For structured outputs, ToolPRM argues that structured tool-calling behavior needs explicit supervision and that improvements are especially strong when modeling the internal function-calling process rather than only final outcomes ToolPRM: Fine-Grained Inference Scaling of Structured Outputs for Function Calling. That aligns with Naly’s schema-first runner loop: the quality gate is at interface boundaries, not just content fluency.

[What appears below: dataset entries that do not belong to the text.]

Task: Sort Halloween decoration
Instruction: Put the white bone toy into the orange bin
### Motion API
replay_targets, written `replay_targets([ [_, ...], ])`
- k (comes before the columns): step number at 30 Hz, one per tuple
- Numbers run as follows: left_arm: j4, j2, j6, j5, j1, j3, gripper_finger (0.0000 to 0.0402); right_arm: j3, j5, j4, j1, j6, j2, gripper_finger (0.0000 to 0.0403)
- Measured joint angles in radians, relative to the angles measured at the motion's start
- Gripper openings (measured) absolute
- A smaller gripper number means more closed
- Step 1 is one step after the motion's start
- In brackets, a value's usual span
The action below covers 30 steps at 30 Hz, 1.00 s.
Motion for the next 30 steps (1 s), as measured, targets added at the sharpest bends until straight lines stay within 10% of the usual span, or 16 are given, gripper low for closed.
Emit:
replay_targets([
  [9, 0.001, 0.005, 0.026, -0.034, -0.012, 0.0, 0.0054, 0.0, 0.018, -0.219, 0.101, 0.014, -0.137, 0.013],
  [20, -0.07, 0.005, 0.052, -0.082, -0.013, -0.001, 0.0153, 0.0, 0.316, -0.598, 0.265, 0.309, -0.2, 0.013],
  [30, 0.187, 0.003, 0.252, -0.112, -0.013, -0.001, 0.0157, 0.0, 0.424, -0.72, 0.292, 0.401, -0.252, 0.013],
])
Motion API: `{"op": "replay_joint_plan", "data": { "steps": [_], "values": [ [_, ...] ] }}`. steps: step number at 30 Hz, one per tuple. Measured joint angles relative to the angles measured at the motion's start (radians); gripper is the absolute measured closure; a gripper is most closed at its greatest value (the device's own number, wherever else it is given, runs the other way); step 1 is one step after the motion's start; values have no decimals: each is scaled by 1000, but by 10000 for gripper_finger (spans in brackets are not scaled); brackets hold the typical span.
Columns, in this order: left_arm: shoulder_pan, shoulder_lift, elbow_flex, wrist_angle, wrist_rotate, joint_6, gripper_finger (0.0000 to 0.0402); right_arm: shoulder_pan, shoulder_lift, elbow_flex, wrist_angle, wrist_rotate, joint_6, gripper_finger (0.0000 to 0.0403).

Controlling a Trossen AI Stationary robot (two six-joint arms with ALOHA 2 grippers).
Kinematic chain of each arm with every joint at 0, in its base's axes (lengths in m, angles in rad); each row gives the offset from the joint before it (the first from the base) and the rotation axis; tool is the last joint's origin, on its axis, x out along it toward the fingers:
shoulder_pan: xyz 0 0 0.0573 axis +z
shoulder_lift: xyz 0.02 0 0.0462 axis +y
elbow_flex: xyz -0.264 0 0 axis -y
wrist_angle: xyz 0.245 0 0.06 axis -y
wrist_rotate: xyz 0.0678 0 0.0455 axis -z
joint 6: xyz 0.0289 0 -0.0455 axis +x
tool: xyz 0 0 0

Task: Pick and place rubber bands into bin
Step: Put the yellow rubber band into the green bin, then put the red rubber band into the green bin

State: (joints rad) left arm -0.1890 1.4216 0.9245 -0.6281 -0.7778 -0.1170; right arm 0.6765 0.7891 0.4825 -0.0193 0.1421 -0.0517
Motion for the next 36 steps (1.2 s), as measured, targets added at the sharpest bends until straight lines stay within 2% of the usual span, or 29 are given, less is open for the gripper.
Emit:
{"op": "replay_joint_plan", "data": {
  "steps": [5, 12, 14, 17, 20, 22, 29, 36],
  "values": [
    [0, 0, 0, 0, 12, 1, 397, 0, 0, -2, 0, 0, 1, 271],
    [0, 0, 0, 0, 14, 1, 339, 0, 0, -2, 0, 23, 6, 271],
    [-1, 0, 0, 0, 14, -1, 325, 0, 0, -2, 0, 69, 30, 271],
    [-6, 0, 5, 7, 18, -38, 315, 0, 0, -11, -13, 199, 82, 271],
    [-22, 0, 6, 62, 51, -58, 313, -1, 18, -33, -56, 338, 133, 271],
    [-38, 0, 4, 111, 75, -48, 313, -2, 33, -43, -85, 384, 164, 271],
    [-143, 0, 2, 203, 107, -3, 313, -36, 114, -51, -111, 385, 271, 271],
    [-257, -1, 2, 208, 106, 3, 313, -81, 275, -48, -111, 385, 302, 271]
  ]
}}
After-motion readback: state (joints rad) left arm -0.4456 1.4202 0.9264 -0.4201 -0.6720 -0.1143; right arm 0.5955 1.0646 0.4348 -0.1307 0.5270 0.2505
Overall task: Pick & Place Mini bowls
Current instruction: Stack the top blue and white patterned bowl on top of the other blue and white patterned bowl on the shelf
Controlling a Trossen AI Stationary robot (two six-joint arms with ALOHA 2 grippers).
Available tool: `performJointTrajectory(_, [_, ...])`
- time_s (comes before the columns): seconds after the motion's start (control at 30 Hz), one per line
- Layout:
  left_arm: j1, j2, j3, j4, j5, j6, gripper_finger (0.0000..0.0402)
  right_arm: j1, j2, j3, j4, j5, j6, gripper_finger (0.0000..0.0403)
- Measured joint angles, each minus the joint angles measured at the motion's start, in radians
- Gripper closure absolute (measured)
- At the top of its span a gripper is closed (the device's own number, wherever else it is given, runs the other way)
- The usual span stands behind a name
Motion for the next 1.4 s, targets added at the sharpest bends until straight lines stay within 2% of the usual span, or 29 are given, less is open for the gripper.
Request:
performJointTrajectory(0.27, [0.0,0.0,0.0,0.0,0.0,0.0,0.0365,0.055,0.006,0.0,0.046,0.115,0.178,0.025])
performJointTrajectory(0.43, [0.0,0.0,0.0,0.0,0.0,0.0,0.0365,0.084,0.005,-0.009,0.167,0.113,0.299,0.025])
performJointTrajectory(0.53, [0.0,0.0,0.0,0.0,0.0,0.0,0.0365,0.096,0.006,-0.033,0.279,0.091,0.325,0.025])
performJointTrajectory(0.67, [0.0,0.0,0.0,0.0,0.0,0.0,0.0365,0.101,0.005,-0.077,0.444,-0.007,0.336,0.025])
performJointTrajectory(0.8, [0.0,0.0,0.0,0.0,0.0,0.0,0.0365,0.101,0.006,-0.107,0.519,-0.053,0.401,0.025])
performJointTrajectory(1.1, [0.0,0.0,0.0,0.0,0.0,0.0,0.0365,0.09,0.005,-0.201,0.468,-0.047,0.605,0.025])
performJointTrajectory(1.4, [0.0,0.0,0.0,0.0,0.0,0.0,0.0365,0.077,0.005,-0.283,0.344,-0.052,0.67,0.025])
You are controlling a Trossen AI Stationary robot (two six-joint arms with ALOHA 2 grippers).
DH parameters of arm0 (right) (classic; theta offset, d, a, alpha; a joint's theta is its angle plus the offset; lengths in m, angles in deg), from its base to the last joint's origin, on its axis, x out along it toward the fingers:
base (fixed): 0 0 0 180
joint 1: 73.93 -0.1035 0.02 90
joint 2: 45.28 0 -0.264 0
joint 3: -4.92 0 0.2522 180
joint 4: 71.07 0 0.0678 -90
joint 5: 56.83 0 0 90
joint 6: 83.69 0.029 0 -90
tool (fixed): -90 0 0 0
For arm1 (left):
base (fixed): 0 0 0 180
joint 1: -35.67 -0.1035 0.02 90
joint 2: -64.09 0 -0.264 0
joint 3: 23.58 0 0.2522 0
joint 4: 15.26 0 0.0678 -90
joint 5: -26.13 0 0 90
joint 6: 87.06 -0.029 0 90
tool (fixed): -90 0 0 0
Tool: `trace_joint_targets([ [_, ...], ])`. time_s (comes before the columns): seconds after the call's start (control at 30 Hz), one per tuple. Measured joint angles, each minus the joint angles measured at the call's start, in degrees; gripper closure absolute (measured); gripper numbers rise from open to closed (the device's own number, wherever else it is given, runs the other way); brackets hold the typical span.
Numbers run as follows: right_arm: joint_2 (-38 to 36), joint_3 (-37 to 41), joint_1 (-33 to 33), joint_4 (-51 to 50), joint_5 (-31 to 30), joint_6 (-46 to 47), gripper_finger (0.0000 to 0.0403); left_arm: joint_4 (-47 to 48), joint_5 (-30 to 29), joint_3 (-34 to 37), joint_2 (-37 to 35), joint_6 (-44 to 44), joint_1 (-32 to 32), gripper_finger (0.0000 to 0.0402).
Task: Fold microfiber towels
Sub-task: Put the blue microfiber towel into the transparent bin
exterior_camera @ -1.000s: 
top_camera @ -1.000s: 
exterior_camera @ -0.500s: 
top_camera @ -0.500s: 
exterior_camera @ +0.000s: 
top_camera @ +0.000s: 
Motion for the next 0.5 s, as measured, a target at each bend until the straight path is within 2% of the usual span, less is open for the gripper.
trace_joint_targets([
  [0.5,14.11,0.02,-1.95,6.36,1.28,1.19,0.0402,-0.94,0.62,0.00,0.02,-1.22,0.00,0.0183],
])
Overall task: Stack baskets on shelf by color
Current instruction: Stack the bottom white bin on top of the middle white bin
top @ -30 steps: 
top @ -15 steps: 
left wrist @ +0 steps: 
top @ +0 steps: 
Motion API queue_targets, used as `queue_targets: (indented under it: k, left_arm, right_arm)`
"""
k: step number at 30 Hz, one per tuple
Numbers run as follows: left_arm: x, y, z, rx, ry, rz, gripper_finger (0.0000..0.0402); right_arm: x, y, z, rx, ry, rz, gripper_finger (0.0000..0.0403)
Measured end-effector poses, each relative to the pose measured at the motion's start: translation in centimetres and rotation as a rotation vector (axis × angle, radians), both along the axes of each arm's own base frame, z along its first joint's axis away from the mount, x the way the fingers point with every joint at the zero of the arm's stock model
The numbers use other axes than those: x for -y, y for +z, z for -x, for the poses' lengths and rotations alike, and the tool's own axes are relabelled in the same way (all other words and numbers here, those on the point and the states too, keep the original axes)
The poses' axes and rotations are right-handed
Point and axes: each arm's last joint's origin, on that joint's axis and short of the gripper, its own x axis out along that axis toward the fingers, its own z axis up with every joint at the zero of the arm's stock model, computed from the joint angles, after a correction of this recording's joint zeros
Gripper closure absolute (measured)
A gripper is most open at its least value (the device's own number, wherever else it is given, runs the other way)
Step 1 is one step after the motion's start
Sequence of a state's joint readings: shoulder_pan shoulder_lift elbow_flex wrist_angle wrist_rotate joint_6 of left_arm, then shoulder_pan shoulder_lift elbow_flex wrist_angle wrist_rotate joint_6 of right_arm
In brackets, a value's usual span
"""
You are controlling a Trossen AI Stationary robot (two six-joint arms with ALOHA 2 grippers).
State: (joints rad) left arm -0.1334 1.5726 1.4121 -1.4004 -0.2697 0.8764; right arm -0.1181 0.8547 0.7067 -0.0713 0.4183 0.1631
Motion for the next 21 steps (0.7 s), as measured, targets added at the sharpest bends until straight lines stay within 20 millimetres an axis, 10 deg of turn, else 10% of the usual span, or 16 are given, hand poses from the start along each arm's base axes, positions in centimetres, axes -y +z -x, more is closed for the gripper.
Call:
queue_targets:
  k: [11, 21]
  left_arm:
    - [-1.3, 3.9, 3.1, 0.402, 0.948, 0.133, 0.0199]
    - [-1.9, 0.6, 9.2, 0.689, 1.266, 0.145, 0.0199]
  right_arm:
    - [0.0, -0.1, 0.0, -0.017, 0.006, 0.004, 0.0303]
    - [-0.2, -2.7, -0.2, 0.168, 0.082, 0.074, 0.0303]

A third paper on the same frontier, SLOT, shows a practical alternative path by adding a model-agnostic output-shaping layer on top of LLMs SLOT: Structuring the Output of Large Language Models. It reinforces the same principle: structure reliability is an engineering problem even when base model quality is strong.

Design trade-offs

Strict schema vs. model portability: strict schemas reduce downstream ambiguity but can increase occasional parse churn when providers interpret constraints differently.
Cron simplicity vs. queue elasticity: cron is simple and visible, but bursty workloads need lock-aware backoff or a queue layer to avoid overlapping runs and missed windows.
In-task web search vs. deterministic replay: fresh web search improves freshness but introduces source volatility; therefore, Naly stores query text, source list, and raw references in run artifacts.
External logs vs. DB-only logs: filesystem logs survive process restarts and are cheap for ingestion; DB logs simplify query ergonomics but can fail open loops if not carefully partitioned.

Failure modes

Schema drift: provider output violates schema; mitigation is strict validation fail-fast, schema version pinning, and dead-letter runs.
Overlapping cron executions: double writes or duplicate external actions; mitigation is advisory lock + process-exit guard.
Search instability: upstream tool response changes across attempts; mitigation is retry caps, exponential delay, and persisted upstream references.
Timing surprises: DST and host timezone differences can affect schedule semantics; mitigation is UTC scheduling policy and explicit environment checks.
Silent partial writes: parse succeeds but downstream write fails; mitigation is transactional persistence ordering and idempotent upserts.
Security/context leakage: any tool-capable agent path can overreach, so MCP-like least-privilege boundaries and explicit consent/auth assumptions are necessary, especially where tool execution paths touch network resources MCP security notes.

Implementation notes

Keep one worker command per business task in scripts/ and let cron call only that entrypoint.
Store the schema file hash in run metadata so parser expectations are auditable after a model upgrade.
Set set -euo pipefail-style behavior in wrapper scripts and always include run IDs in log names.
Write three checkpoints to logs: started, codex_result_parsed, artifact_persisted.
Use NALY_LOG_ROOT so runtime traces never pollute repository state and survive restart contexts.
Persist attempt, exit_code, retry_reason, and validation_errors to allow GST and audit dashboards to separate flaky infra from genuine model regressions.